* Work order *
From the listing below, output only the lines starting at the line that has "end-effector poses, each" and ending at the line that has "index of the", exactly as they appear, ends included.

* Given data *
--*--

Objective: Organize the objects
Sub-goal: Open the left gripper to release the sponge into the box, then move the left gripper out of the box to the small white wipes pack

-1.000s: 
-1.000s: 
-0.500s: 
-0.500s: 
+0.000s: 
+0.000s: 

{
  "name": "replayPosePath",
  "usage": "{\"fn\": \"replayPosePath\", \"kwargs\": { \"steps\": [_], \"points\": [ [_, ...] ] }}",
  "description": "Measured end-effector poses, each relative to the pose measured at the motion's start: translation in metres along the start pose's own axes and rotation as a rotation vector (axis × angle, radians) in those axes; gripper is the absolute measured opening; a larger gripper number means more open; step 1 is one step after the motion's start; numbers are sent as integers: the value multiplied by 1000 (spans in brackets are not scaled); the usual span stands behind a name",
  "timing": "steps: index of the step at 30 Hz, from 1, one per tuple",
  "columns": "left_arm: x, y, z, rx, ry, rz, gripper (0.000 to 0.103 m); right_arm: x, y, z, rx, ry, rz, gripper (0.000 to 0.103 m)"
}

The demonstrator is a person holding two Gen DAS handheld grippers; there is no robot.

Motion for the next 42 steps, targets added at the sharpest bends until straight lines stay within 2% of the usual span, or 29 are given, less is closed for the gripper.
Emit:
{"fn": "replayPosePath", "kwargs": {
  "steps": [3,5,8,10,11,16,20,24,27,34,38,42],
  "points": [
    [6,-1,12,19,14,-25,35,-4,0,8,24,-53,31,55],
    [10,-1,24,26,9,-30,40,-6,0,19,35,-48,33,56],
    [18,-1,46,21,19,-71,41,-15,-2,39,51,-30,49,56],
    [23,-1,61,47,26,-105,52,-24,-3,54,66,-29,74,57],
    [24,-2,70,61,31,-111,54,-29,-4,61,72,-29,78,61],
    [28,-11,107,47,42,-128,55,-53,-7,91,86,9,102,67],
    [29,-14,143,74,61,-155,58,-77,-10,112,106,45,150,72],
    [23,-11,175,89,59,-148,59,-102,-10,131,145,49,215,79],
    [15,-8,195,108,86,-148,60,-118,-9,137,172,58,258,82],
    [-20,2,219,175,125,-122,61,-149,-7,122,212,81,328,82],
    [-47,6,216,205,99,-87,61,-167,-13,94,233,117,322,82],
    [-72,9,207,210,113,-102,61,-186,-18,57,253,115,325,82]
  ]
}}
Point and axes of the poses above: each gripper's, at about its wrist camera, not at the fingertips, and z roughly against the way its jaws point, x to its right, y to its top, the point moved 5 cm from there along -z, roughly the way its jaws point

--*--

* Finished exercise *
  "description": "Measured end-effector poses, each relative to the pose measured at the motion's start: translation in metres along the start pose's own axes and rotation as a rotation vector (axis × angle, radians) in those axes; gripper is the absolute measured opening; a larger gripper number means more open; step 1 is one step after the motion's start; numbers are sent as integers: the value multiplied by 1000 (spans in brackets are not scaled); the usual span stands behind a name",
  "timing": "steps: index of the step at 30 Hz, from 1, one per tuple",

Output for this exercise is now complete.